▶ Try it: Every record, down to the last line, must be given again exactly.

========================

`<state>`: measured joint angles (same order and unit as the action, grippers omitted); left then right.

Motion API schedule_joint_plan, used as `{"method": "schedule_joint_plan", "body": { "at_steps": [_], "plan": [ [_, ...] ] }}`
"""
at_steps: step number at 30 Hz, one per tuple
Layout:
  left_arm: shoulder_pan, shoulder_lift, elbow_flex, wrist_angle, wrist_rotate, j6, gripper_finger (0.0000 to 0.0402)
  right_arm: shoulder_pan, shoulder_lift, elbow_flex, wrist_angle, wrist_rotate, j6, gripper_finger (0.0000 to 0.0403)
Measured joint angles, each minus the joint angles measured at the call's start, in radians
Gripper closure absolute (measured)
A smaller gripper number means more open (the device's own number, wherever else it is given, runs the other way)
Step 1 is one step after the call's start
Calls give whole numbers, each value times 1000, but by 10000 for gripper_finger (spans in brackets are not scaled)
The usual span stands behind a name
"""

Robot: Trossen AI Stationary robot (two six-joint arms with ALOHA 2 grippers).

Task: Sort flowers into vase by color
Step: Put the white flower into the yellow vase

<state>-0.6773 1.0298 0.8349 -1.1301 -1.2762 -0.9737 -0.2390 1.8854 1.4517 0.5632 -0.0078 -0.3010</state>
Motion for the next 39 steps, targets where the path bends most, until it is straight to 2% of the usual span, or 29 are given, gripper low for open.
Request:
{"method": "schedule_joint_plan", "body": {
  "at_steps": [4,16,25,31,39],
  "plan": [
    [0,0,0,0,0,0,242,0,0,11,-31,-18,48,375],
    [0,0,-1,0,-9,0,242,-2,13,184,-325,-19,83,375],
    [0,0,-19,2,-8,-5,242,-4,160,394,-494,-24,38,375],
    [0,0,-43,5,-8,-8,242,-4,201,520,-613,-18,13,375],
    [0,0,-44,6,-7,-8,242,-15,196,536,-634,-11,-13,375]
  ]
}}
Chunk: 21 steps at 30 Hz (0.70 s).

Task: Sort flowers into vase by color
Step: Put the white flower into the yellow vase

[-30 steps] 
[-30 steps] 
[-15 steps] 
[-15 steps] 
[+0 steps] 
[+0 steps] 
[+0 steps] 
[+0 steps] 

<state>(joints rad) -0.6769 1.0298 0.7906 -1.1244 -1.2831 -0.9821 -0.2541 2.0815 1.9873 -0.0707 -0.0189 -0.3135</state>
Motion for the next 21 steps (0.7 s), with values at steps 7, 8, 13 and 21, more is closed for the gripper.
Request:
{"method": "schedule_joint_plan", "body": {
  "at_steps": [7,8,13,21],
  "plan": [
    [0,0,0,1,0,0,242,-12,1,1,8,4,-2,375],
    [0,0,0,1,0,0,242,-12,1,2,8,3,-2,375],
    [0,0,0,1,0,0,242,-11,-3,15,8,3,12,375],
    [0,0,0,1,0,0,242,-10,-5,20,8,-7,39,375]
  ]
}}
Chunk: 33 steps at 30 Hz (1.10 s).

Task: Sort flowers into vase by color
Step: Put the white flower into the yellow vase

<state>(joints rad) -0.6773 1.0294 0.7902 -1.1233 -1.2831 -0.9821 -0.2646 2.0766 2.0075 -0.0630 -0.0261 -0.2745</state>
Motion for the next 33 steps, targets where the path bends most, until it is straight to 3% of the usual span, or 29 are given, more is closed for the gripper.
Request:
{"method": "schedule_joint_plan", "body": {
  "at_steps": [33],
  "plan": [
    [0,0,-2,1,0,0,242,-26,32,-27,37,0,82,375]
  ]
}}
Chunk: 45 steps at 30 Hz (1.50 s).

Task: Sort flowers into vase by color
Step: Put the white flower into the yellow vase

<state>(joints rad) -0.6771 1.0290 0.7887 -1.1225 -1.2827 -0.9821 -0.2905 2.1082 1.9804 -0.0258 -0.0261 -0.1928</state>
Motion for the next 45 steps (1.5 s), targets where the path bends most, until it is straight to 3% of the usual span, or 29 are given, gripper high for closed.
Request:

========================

▶ Response:
`<state>`: measured joint angles (same order and unit as the action, grippers omitted); left then right.

Motion API schedule_joint_plan, used as `{"method": "schedule_joint_plan", "body": { "at_steps": [_], "plan": [ [_, ...] ] }}`
"""
at_steps: step number at 30 Hz, one per tuple
Layout:
  left_arm: shoulder_pan, shoulder_lift, elbow_flex, wrist_angle, wrist_rotate, j6, gripper_finger (0.0000 to 0.0402)
  right_arm: shoulder_pan, shoulder_lift, elbow_flex, wrist_angle, wrist_rotate, j6, gripper_finger (0.0000 to 0.0403)
Measured joint angles, each minus the joint angles measured at the call's start, in radians
Gripper closure absolute (measured)
A smaller gripper number means more open (the device's own number, wherever else it is given, runs the other way)
Step 1 is one step after the call's start
Calls give whole numbers, each value times 1000, but by 10000 for gripper_finger (spans in brackets are not scaled)
The usual span stands behind a name
"""

Robot: Trossen AI Stationary robot (two six-joint arms with ALOHA 2 grippers).

Task: Sort flowers into vase by color
Step: Put the white flower into the yellow vase

<state>-0.6773 1.0298 0.8349 -1.1301 -1.2762 -0.9737 -0.2390 1.8854 1.4517 0.5632 -0.0078 -0.3010</state>
Motion for the next 39 steps, targets where the path bends most, until it is straight to 2% of the usual span, or 29 are given, gripper low for open.
Request:
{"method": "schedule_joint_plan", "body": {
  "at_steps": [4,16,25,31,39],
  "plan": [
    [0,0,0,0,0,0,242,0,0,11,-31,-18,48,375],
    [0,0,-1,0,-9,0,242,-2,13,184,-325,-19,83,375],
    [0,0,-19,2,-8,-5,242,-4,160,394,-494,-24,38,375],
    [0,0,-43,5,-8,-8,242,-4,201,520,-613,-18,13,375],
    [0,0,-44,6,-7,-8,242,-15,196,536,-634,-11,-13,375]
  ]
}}
Chunk: 21 steps at 30 Hz (0.70 s).

Task: Sort flowers into vase by color
Step: Put the white flower into the yellow vase

[-30 steps] 
[-30 steps] 
[-15 steps] 
[-15 steps] 
[+0 steps] 
[+0 steps] 
[+0 steps] 
[+0 steps] 

<state>(joints rad) -0.6769 1.0298 0.7906 -1.1244 -1.2831 -0.9821 -0.2541 2.0815 1.9873 -0.0707 -0.0189 -0.3135</state>
Motion for the next 21 steps (0.7 s), with values at steps 7, 8, 13 and 21, more is closed for the gripper.
Request:
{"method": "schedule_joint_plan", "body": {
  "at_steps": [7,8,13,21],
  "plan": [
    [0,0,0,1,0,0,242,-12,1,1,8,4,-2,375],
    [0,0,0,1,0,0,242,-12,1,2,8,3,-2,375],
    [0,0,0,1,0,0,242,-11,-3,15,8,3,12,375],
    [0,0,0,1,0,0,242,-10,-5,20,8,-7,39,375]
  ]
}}
Chunk: 33 steps at 30 Hz (1.10 s).

Task: Sort flowers into vase by color
Step: Put the white flower into the yellow vase

<state>(joints rad) -0.6773 1.0294 0.7902 -1.1233 -1.2831 -0.9821 -0.2646 2.0766 2.0075 -0.0630 -0.0261 -0.2745</state>
Motion for the next 33 steps, targets where the path bends most, until it is straight to 3% of the usual span, or 29 are given, more is closed for the gripper.
Request:
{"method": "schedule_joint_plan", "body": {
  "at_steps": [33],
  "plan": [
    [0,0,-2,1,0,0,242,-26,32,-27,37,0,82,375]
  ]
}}
Chunk: 45 steps at 30 Hz (1.50 s).

Task: Sort flowers into vase by color
Step: Put the white flower into the yellow vase

<state>(joints rad) -0.6771 1.0290 0.7887 -1.1225 -1.2827 -0.9821 -0.2905 2.1082 1.9804 -0.0258 -0.0261 -0.1928</state>
Motion for the next 45 steps (1.5 s), targets where the path bends most, until it is straight to 3% of the usual span, or 29 are given, gripper high for closed.
Request:

That covers the exercise completely.